In [1]:
import os
import dask.dataframe as dd
import datetime as dt
import pandas as pd
import warnings
warnings.filterwarnings("ignore")

In [2]:
#Ouverture des bases de données
df_cct = pd.read_parquet("/home/onyxia/work/cct.parquet")


In [3]:
#Un peu de nettoyage

df_cct["Amount"] = df_cct["Amount"].str.replace("$","")
df_cct["Amount"] = df_cct["Amount"].astype(float)
df_cct["Is Fraud?"].mask(df_cct["Is Fraud?"] == "Yes", 1 , inplace = True)
df_cct["Is Fraud?"].mask(df_cct["Is Fraud?"] == "No", 0 , inplace = True)

In [4]:
df_fraud = df_cct[df_cct["Is Fraud?"] == 1]

In [5]:
df_not_fraud = df_cct[df_cct["Is Fraud?"] == 0]

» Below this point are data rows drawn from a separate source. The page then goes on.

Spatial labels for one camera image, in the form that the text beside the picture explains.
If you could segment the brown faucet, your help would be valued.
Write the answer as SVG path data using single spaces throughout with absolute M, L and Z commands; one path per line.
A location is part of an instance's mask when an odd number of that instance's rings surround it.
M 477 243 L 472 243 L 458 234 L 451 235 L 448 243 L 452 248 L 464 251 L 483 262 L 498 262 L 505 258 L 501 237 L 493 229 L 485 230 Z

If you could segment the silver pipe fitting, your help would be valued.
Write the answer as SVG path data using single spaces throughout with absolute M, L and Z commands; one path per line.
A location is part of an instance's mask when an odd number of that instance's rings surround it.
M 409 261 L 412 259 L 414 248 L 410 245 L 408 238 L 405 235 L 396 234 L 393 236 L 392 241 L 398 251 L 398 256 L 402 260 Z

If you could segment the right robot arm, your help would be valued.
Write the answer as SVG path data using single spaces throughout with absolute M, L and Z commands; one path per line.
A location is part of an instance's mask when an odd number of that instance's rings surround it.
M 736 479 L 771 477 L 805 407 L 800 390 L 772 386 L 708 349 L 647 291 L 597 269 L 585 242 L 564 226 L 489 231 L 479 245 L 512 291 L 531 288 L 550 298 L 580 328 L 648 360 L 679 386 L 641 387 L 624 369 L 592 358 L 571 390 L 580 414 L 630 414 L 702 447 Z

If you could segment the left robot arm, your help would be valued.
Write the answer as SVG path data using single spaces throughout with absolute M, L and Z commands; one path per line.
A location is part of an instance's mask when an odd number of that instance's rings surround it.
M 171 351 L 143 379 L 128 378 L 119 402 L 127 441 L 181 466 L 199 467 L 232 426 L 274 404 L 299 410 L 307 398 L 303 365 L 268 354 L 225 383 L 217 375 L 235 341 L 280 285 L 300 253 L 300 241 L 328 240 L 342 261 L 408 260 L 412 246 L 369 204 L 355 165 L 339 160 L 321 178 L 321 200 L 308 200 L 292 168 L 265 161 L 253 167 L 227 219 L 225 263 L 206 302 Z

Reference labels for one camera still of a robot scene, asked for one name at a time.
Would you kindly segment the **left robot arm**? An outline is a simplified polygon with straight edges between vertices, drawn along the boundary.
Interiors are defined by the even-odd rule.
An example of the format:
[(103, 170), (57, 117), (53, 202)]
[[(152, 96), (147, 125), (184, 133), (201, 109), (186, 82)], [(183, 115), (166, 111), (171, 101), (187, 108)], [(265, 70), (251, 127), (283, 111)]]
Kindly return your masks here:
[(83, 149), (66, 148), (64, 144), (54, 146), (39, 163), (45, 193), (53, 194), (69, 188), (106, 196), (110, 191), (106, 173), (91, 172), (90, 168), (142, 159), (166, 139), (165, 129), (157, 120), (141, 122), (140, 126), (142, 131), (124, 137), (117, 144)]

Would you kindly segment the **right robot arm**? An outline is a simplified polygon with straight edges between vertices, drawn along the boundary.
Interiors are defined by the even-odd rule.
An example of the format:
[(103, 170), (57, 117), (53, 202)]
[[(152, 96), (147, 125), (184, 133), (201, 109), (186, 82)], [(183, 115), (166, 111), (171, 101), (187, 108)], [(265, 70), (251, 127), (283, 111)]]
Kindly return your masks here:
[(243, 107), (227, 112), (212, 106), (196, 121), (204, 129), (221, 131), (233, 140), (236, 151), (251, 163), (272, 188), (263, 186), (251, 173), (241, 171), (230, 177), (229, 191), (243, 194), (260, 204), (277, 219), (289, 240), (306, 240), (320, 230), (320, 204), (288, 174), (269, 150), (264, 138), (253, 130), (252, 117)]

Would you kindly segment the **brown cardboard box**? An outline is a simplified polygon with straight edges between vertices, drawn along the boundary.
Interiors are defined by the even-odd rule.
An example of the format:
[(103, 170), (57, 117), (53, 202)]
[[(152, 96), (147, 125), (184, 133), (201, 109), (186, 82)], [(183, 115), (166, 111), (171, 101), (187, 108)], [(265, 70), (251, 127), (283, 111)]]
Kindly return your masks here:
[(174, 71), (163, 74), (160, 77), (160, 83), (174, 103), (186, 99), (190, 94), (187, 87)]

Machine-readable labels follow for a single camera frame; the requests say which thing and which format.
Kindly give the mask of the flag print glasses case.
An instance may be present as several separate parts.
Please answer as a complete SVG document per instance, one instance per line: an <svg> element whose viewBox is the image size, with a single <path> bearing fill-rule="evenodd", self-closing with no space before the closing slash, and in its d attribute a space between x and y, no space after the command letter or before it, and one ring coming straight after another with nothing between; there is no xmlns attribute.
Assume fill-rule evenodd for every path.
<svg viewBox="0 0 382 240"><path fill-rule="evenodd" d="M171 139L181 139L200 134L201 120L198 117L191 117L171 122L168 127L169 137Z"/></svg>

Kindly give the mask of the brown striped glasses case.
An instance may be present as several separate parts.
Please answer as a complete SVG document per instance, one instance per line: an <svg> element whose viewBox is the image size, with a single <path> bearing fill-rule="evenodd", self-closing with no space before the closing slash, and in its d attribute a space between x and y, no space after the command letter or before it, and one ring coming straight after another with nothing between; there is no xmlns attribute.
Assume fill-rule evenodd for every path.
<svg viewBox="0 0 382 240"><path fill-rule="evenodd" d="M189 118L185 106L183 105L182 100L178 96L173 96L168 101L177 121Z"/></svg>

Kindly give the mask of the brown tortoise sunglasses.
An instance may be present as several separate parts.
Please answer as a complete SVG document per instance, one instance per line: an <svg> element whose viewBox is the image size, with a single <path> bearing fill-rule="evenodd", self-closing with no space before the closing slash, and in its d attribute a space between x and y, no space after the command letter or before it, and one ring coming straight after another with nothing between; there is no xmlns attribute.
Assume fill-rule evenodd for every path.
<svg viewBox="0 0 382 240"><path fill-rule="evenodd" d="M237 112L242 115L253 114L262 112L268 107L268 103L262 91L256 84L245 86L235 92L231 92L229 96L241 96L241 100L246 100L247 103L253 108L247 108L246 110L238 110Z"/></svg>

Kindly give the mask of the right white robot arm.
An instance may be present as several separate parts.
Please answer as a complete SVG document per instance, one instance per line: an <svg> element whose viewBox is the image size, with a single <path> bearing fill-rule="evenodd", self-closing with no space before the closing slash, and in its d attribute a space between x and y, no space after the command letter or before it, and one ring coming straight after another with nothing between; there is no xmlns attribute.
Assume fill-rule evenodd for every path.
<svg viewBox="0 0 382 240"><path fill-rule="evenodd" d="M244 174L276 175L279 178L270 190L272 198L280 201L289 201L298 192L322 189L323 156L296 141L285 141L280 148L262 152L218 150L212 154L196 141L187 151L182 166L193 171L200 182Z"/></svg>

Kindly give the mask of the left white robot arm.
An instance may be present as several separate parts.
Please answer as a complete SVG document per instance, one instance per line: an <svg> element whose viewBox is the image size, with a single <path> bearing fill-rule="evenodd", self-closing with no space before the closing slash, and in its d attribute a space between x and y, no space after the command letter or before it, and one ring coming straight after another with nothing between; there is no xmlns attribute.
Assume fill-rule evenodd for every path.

## I. Time intervals between transactions

In [6]:
#Création des variables 'timestamp', 'delta_t_s' et 'delta_t_s_card'
def time(dataframe):
   dataframe[['Hours', 'Minutes']] = dataframe.Time.str.split(":", n=1, expand=True) #scinder la colonne Time en 2
   dataframe["Hours"] = dataframe["Hours"].astype(int)
   dataframe["Minutes"] = dataframe["Minutes"].astype(int)
   #Créer une colonne 'Timestamp' : format année, mois, jour, heure, minute:
   timestamp = pd.to_datetime(dataframe[["Year",'Month','Day','Hours','Minutes']], format = '%Y:%M:%D%:%H:%M')
   date = pd.to_datetime(dataframe[["Year",'Month','Day']], format = '%Y:%M:%D%')
   dataframe["date"] = date.values
   dataframe["timestamp"] = timestamp.values
   dataframe["delta_t_card"] = (timestamp-timestamp.shift()) #calculer l'intervalle de temps entre
   #deux transactions de la même carte et du même user

   #Convertir delta_t_card en secondes et mettre à 0 les temps négatifs 
   #(ici, dataframe ordonné en fonction de l'user et de la carte, et non de la chronologie):
   dataframe["delta_t_s_card"] = dataframe["delta_t_card"].dt.total_seconds().fillna(0).astype(int)
   dataframe["delta_t_s_card"] = dataframe["delta_t_s_card"].mask(dataframe["delta_t_s_card"] < 0, 0)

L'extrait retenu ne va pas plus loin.